Weigel

Opening Act: Special Election Edition, Featuring the Total Defeat of Gun Control

Last night I stopped by the D.C. coming-out party for the relaunched Crossfire, the CNN classic that pits two conservatives and two liberals against each other and a series of guests. Arriving at the same time: Rep. Mark Sanford and his fiancée, Maria Belen Chapur. We talked a bit about his recent “no” votes and how the couple split their time; If someone else in the conversation brought up the new-new semi-scandal about the junket the two were taking to Israel, I didn’t hear it. It was a reminder of just how secure the once-disgraced governor has made himself.
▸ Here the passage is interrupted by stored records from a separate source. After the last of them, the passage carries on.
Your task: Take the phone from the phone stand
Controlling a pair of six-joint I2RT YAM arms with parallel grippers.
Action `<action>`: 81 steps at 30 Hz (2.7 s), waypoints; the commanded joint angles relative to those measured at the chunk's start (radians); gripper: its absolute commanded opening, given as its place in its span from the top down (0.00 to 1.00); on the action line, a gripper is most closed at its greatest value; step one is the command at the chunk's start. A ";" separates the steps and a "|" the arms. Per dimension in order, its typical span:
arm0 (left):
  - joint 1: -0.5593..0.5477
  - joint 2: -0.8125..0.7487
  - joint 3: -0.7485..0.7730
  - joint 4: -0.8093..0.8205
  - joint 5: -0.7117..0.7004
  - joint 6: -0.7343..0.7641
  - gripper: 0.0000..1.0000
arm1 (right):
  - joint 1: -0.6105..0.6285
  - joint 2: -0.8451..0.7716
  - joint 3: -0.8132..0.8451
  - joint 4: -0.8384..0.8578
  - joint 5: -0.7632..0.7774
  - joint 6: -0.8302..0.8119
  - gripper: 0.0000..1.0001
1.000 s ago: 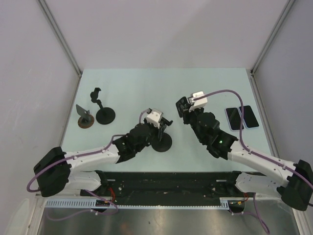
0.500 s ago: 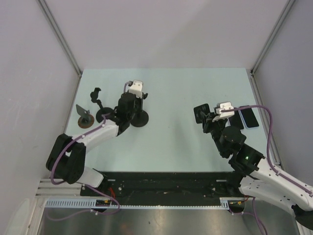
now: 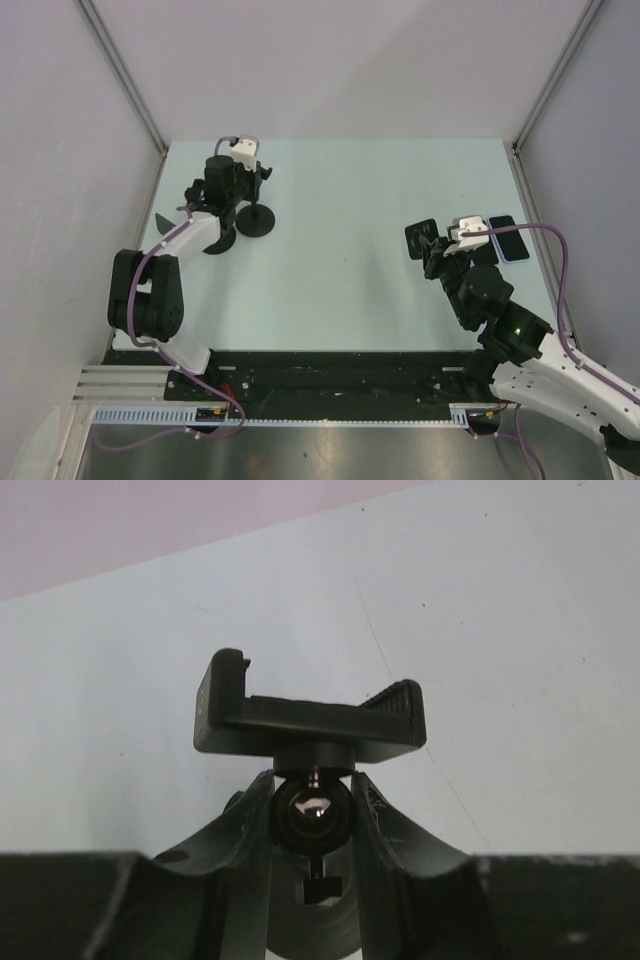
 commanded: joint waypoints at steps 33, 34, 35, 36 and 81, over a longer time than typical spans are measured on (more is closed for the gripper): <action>0.098 -0.154 -0.030 -0.133 0.147 0.041 0.35 | 0.021 -0.018 0.011 0.037 0.001 0.002 1.00; 0.098 -0.167 -0.034 -0.133 0.149 0.033 0.32 | 0.024 -0.018 0.011 0.040 0.001 -0.001 1.00; 0.097 -0.194 -0.036 -0.133 0.147 0.018 0.28 | 0.022 -0.013 0.011 0.042 0.000 -0.003 1.00; 0.095 -0.210 -0.041 -0.133 0.146 0.010 0.22 | 0.024 -0.013 0.011 0.046 -0.004 -0.002 1.00; -1.158 -0.026 -0.116 0.485 -0.767 0.327 0.00 | -0.033 0.132 0.219 -0.222 -0.185 0.475 1.00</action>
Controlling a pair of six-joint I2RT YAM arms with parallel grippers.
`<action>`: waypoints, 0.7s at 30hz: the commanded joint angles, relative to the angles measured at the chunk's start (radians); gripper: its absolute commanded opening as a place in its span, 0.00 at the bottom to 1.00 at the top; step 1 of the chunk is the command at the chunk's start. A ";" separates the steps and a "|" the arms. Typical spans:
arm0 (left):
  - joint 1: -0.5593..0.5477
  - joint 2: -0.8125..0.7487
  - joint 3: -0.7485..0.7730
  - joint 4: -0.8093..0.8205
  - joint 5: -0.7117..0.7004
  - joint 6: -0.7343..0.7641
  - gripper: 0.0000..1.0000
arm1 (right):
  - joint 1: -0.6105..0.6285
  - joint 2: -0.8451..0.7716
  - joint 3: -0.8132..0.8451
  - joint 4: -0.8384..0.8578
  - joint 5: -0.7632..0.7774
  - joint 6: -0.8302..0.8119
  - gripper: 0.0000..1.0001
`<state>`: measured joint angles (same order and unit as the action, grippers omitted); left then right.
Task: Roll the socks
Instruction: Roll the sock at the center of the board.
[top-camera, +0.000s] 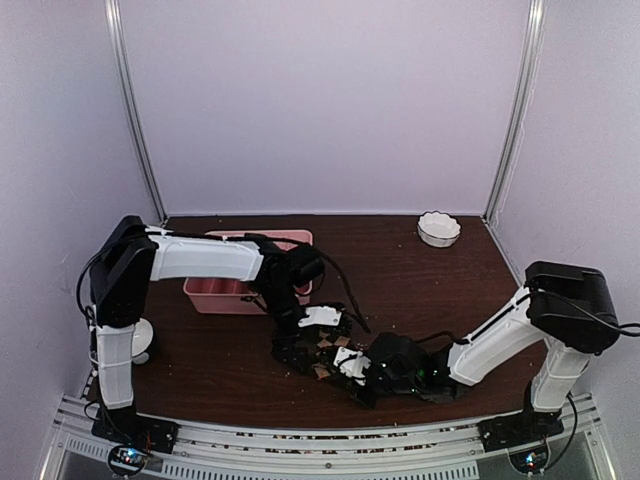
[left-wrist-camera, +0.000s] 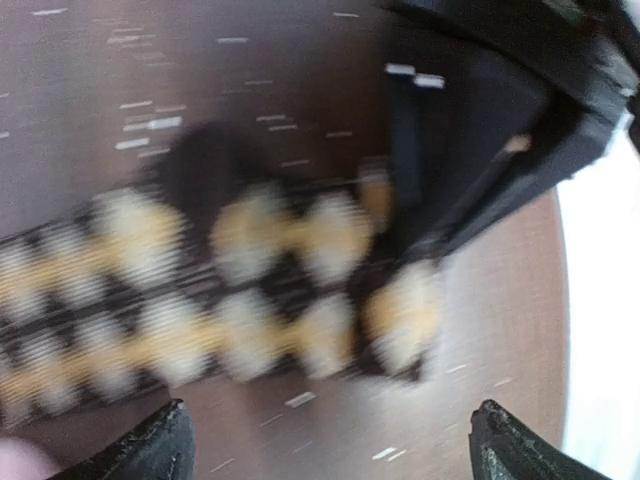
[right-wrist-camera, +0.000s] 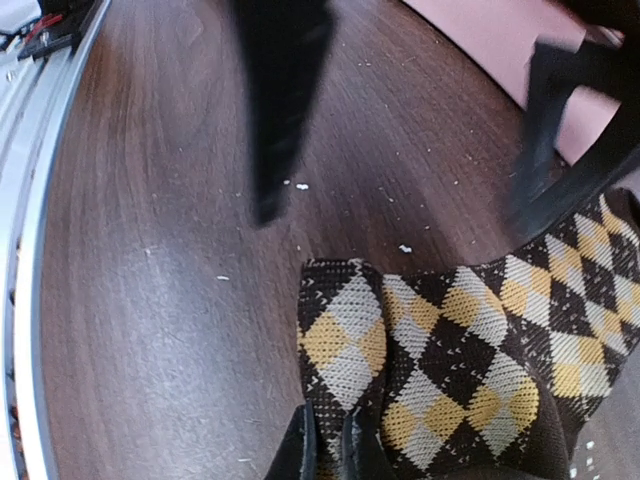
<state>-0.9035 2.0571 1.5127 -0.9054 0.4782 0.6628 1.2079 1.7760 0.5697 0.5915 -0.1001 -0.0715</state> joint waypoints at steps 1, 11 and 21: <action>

As for the Democrats who tried to repeat Sanford’s comeback: not so much. Both Eliot Spitzer and Anthony Weiner lost their comeback bids in New York, and the only question is who was more humiliated. There were more interesting/important elections last night, and bigger lessons, but we’ll start with this:

Don’t mount a comeback from a sex scandal unless you’re Mark Sanford. Eliot Spitzer started his surprise return to politics as a sort of front-runner, way outpacing Scott Stringer in name recognition. According to early polls, voters didn’t even really have an unfavorable view of Spitzer—it had been five whole years since he resigned in disgrace. But Stringer hit Spitzer remorselessly, running ads and sending mailers explicitly reminding voters that Spitzer had bought prostitutes. He beat the former governor (and more importantly, Slate columnist) by 4 points. Weiner was never that strong, and even when he was the “front-runner” he merely led in a few polls taken before most candidates were on the air. The same polls typically showed him losing if the clustered race went to a runoff. Vito Lopez, a city councilman embroiled in his own scandal, lost his primary, too.

It wasn’t a good idea to donate to the Weiner campaign in order to get right with Hillary 2016. Really, it wasn’t! Weiner did even worse than the polling had predicted. Final surveys had him at around 7–9 points; he clocked in at 5. His victory party featured yet another Sydney Leathers PR stunt and ended with the candidate giving reporters the finger. Republicans had thrilled at the idea of tying Democrats to Spitzer and Weiner, and the RNC had even purchased Web ads attacking Spitzer, but they’ll have to settle for asking whether Huma Abedin will play a role in Hillary 2016. The nation is blissfully free of Weiner news for years now, if we so choose to be.

Gun control lost big in Colorado. Conservatives succeeded in two recalls of Democratic state senators who’d voted for the state’s package of gun controls. One of the losers, Angela Giron, told Alec MacGillis that “For Mayors Against Illegal Guns, if they lose even one of these seats, they might as well fold it up. And they understand that.” Sometimes you see a quote and know you’ll be hearing it for years, or seeing it on T-shirts at NRA conventions. Gun control advocates had to fight for Democratic but culturally conservative districts, and they lost, despite more than matching the pro-gun money spent there.

Winning a state Senate recall: Mixed-but-newsy results from Wisconsin to Colorado! The spin MacGillis got from Mayors Against Illegal Guns, on the Colorado losses, is actually somewhat convincing. “It’s the kind of political tactic the gun lobby specializes in,” said Mark Glaze, “low-turnout elections where the only people interested at the beginning of the process are people who want to throw people out.” Indeed—we saw that just two years ago, when labor activists succeeded in toppling three Republican state senators in Wisconsin. They thought they were on the road to beating Gov. Scott Walker. They weren’t—more money and higher turnout led to a Walker victory. Last night’s elections don’t spell doom for Gov. John Hickenlooper, but the gun control (sorry, GUN SAFETY) movement was worried about something else.